Data Requirement for Phylogenetic Inference from Multiple Loci: A New Distance Method
Dasarathy, Gautam, Nowak, Robert, Roch, Sebastien
We consider the problem of estimating the evolutionary history of a set of species (phylogeny or species tree) from several genes. It is known that the evolutionary history of individual genes (gene trees) might be topologically distinct from each other and from the underlying species tree, possibly confounding phylogenetic analysis. A further complication in practice is that one has to estimate gene trees from molecular sequences of finite length. We provide the first full data-requirement analysis of a species tree reconstruction method that takes into account estimation errors at the gene level. Under that criterion, we also devise a novel reconstruction algorithm that provably improves over all previous methods in a regime of interest.

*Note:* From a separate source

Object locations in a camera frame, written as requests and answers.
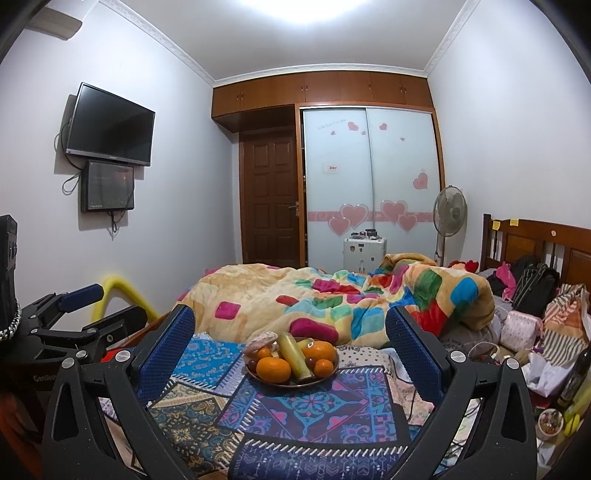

Active Clustering: Robust and Efficient Hierarchical Clustering using Adaptively Selected Similarities
Eriksson, Brian, Dasarathy, Gautam, Singh, Aarti, Nowak, Robert
Hierarchical clustering based on pairwise similarities is a common tool used in a broad range of scientific applications. However, in many problems it may be expensive to obtain or compute similarities between the items to be clustered. This paper investigates the hierarchical clustering of N items based on a small subset of pairwise similarities, significantly less than the complete set of N(N-1)/2 similarities. First, we show that if the intracluster similarities exceed intercluster similarities, then it is possible to correctly determine the hierarchical clustering from as few as 3N log N similarities. We demonstrate this order of magnitude savings in the number of pairwise similarities necessitates sequentially selecting which similarities to obtain in an adaptive fashion, rather than picking them at random. We then propose an active clustering method that is robust to a limited fraction of anomalous similarities, and show how even in the presence of these noisy similarity values we can resolve the hierarchical clustering using only O(N log^2 N) pairwise similarities.